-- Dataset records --
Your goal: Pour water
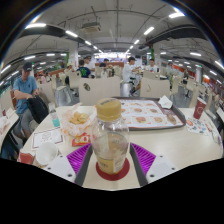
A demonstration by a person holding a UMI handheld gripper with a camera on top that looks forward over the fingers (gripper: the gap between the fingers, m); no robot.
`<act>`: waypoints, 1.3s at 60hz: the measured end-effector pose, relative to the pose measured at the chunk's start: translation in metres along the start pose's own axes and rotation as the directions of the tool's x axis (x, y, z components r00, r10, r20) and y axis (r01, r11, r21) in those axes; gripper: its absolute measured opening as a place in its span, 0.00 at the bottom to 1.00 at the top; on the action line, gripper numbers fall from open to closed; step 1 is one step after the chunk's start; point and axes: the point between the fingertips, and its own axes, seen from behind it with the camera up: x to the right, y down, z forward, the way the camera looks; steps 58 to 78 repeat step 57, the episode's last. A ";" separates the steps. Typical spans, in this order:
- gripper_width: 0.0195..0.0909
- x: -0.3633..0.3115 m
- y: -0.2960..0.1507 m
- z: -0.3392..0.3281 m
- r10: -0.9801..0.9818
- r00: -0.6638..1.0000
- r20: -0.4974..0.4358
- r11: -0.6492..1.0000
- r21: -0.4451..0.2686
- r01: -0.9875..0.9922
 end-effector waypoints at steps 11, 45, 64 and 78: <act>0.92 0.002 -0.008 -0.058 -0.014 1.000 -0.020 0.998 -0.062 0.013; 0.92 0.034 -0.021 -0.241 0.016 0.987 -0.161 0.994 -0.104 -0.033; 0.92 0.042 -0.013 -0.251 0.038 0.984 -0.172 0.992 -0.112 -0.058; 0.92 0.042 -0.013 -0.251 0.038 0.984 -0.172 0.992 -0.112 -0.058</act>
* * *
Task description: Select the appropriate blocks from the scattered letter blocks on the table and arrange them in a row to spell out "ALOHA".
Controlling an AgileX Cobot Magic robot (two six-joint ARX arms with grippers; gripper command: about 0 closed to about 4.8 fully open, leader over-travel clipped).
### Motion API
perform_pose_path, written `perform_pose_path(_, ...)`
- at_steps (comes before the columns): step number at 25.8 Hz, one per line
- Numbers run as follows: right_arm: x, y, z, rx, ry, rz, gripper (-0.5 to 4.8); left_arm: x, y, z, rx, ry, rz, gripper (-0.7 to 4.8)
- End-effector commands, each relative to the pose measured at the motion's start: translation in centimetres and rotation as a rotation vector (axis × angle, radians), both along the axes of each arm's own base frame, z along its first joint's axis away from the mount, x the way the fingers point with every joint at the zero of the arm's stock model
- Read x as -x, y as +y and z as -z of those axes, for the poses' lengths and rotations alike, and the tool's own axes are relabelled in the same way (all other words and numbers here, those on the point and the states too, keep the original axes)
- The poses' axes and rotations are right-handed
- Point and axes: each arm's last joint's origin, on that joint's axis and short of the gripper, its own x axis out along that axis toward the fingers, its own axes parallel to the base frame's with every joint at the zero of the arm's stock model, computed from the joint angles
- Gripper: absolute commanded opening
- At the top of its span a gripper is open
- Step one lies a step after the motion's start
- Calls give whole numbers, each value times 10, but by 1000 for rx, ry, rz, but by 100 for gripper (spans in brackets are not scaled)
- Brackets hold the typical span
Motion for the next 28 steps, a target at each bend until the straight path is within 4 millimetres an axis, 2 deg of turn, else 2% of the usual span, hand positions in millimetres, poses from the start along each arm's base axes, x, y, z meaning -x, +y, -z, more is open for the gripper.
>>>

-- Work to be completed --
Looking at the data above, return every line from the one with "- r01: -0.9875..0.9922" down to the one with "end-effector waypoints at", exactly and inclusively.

-- Written solution --
- r01: -0.9875..0.9922
 end-effector waypoints at steps 11, 45, 64 and 78: <act>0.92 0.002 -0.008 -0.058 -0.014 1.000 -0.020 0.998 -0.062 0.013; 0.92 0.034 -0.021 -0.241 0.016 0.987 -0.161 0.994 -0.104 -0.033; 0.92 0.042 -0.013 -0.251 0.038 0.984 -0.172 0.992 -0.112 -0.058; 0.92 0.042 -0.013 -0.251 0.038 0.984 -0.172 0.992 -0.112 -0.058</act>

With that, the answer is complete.